The museum depends on significant financial support for its continued existence. As Alan reminded us:

“Today's youth do not have many monuments. Here is a monument of the first order of importance; more than a monument, it is a symbol, and symbols, dear friends, are important. Symbols are important for the socialist revolution, and this museum is a living, not dead, reminder of who Leon Trotsky was, and what the October Revolution was.”

To preserve this important historical monument and symbol for the socialist revolution, supporters are encouraged to contribute, and to visit the museum’s website, as well as its Facebook page.


The ideas defended by Leon Trotsky are of crucial importance to the new generations in this new period of class struggle. The period we have entered has been heralded by inspiring insurrectionary mass movements that have broken out in every part of the world in the last couple of years. Herein lies the motivation behind Esteban Volkov’s lifelong struggle to preserve these ideas.

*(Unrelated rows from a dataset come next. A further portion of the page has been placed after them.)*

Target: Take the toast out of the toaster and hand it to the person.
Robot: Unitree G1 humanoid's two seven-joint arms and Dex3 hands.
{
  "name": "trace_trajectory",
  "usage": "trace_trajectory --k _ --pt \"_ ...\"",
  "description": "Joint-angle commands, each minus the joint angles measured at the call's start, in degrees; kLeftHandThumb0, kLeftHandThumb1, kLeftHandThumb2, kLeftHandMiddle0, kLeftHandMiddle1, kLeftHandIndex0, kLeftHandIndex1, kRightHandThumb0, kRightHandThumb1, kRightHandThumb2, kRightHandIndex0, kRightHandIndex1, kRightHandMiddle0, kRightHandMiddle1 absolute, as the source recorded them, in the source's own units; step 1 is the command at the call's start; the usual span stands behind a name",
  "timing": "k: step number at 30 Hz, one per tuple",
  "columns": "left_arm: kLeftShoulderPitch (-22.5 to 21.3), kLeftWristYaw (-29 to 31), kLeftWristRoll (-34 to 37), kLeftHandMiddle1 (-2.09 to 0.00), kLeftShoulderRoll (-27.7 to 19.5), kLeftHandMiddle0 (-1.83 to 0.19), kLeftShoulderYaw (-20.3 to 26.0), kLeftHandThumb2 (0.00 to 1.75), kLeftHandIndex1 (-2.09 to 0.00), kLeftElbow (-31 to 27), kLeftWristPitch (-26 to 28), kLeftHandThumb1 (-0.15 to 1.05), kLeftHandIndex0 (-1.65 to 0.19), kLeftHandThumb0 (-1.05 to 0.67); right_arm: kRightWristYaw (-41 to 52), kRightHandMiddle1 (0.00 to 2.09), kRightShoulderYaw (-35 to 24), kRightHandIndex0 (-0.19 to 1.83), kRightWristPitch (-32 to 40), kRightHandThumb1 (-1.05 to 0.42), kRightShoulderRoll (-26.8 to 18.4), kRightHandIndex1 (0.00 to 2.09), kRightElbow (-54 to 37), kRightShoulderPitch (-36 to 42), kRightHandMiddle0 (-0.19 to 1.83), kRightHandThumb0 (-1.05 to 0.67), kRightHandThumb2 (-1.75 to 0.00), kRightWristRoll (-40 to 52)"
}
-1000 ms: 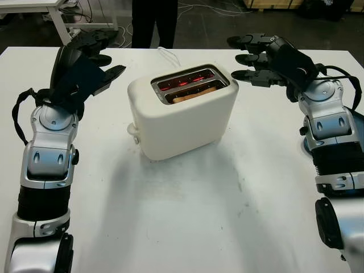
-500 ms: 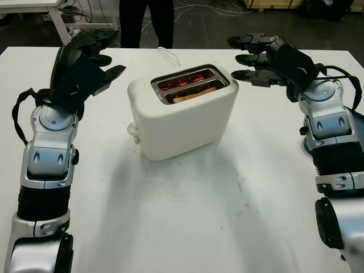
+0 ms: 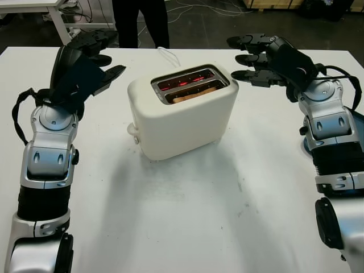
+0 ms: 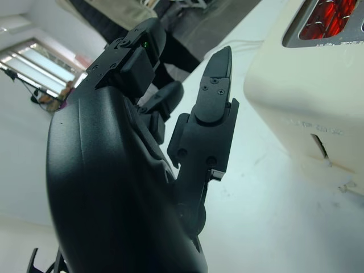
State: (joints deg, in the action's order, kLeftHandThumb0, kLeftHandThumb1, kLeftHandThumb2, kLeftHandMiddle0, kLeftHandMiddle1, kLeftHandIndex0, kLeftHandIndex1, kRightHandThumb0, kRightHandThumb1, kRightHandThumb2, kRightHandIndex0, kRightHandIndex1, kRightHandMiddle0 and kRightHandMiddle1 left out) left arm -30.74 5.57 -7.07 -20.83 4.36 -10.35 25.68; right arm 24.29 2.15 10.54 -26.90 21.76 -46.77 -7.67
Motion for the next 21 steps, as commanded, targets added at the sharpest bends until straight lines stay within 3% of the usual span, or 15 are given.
trace_trajectory --k 1,21 --pt "0.13 0.08 -0.73 -0.81 -0.7 -0.3 0.06 0.15 -0.05 0.38 -0.91 0.92 -0.58 -0.27 -0.09 0.0 0.0 0.44 -0.28 -0.92 -0.12 0.0 -0.31 0.5 0.45 -0.13 -0.12 0.16" --pt "-0.28 0.53 -0.16 -0.85 -0.45 -0.28 0.21 0.15 -0.05 0.82 -1.6 0.92 -0.58 -0.27 0.01 0.0 0.19 0.44 -0.35 -0.92 -0.31 0.0 -0.4 0.48 0.45 -0.14 -0.12 -0.08"
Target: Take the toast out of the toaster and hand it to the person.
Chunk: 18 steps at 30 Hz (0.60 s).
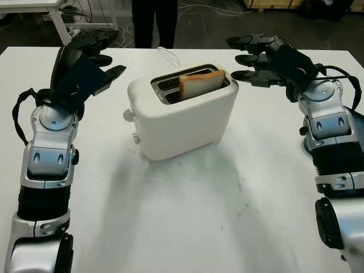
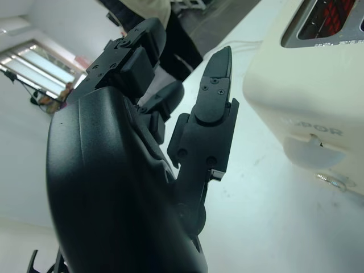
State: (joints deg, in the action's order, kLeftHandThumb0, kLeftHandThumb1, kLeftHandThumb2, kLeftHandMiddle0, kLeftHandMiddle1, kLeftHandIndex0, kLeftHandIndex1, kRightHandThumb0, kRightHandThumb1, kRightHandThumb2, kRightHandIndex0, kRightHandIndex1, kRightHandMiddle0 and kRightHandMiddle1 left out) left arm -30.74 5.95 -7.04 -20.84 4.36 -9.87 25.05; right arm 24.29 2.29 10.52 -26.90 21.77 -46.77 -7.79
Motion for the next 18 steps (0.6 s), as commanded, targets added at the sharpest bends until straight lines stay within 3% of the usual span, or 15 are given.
trace_trajectory --k 1,7,12,18 --pt "-0.32 0.15 -0.12 -0.85 -0.38 -0.28 0.28 0.14 -0.05 0.37 -0.91 0.92 -0.58 -0.27 0.05 0.0 0.04 0.44 -0.27 -0.92 -0.3 0.0 -0.51 0.49 0.45 -0.14 -0.12 0.09" --pt "-0.35 0.22 -0.21 -0.86 -0.46 -0.27 0.2 0.14 -0.06 0.37 -0.95 0.92 -0.58 -0.27 0.01 0.0 -0.09 0.46 -0.57 -0.92 -0.23 0.01 -0.39 0.38 0.46 -0.12 -0.11 0.25" --pt "-0.3 0.23 -0.13 -0.87 -0.44 -0.27 0.34 0.14 -0.06 0.42 -0.95 0.92 -0.57 -0.28 -1.18 0.04 -1.65 0.56 -10.16 -0.88 0.03 0.06 4.45 -0.74 0.53 -0.2 -0.04 1.41" --pt "-0.2 0.2 -0.63 -0.87 -0.66 -0.25 0.12 0.15 -0.06 0.18 -0.83 0.92 -0.57 -0.27 -0.57 0.11 -3.23 0.76 -18.13 -0.72 -0.11 0.16 8.8 -6.49 0.7 -0.35 0.0 3.29"
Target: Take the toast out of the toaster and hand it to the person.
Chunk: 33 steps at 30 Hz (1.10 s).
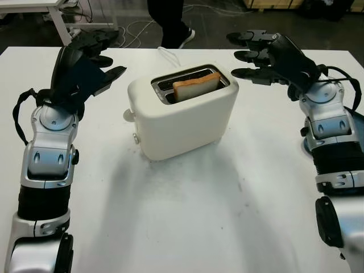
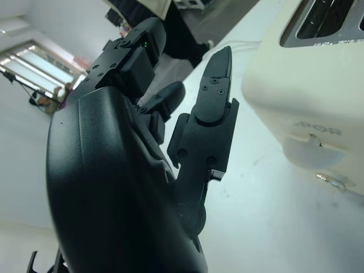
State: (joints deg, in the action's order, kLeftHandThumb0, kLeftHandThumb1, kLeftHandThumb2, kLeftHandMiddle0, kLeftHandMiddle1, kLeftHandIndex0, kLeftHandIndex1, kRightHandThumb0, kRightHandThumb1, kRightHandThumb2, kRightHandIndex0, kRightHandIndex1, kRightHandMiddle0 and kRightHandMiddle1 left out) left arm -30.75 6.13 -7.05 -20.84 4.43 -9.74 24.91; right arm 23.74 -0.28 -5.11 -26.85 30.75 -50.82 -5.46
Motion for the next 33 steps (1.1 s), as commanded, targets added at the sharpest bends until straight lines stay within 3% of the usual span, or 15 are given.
trace_trajectory --k 1,7,10,13,25,33 --pt "-0.18 -0.02 -0.66 -0.87 -0.65 -0.25 0.05 0.15 -0.06 0.06 -0.68 0.92 -0.57 -0.27 0.2 0.11 -1.0 0.78 -2.59 -0.69 -0.02 0.17 -0.53 -3.18 0.72 -0.36 0.0 1.61" --pt "-0.14 -0.33 -0.73 -0.87 -0.4 -0.26 0.14 0.15 -0.06 -0.02 -0.4 0.92 -0.58 -0.26 2.99 0.14 0.05 0.88 -3.45 -0.63 1.01 0.26 -3.71 -7.38 0.82 -0.51 0.0 3.17" --pt "-0.12 -0.42 -0.86 -0.87 -0.42 -0.26 0.08 0.15 -0.06 -0.03 -0.39 0.92 -0.58 -0.25 4.25 0.17 2.94 0.74 -3.51 -0.6 1.68 0.67 -5.88 -8.81 0.89 -0.52 0.0 1.22" --pt "0.0 -0.38 -0.86 -0.87 -0.48 -0.26 0.09 0.15 -0.06 0.09 -0.57 0.92 -0.58 -0.27 4.39 0.18 6.5 0.7 -5.47 -0.6 2.04 0.79 -6.6 -9.32 0.91 -0.54 0.0 -2.28" --pt "0.28 -0.49 -0.74 -0.83 -0.45 -0.26 0.35 0.14 -0.05 -0.32 0.41 0.92 -0.56 -0.26 2.98 0.19 14.44 0.76 -13.68 -0.6 4.48 0.81 -0.7 -10.51 0.97 -0.49 0.0 -11.64" --pt "0.39 -0.42 -0.68 -0.82 -0.47 -0.28 0.37 0.13 -0.06 -0.08 0.31 0.92 -0.56 -0.28 2.45 0.16 16.98 0.74 -15.77 -0.65 3.41 0.8 0.09 -10.55 0.97 -0.53 -0.01 -17.17"
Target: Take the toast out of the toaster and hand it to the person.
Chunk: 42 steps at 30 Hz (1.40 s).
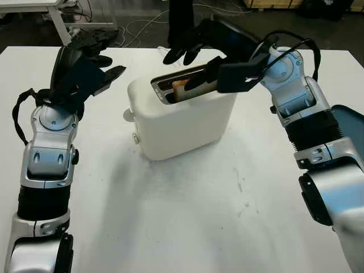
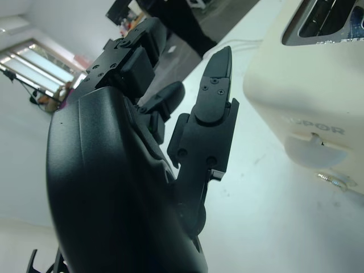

To make the legacy of Bolshevism ever more accessible, it was announced that the Trotsky Museum has joined forces with the Centro de Estudios Socialistas Carlos Marx, the Spanish language publisher of the IMT, to make freely available all of the main works by Leon Trotsky.

As Alan stated:

“In these books you will find the only explanation of why the USSR fell. What really failed in the USSR was not socialism in any sense that Marx, Engels, Lenin, or Trotsky understood it. What failed was a bureaucratic and authoritarian caricature.”

As Alan concluded: “The real monument to Trotsky is not something made of brass or gold or concrete or marble. It is the indestructible monument of his books,” which contain something that can never be killed, “an idea whose time has come, and these ideas, dear friends, are the brilliant ideas of Marxism. Esteban's work has been fundamental in this regard.”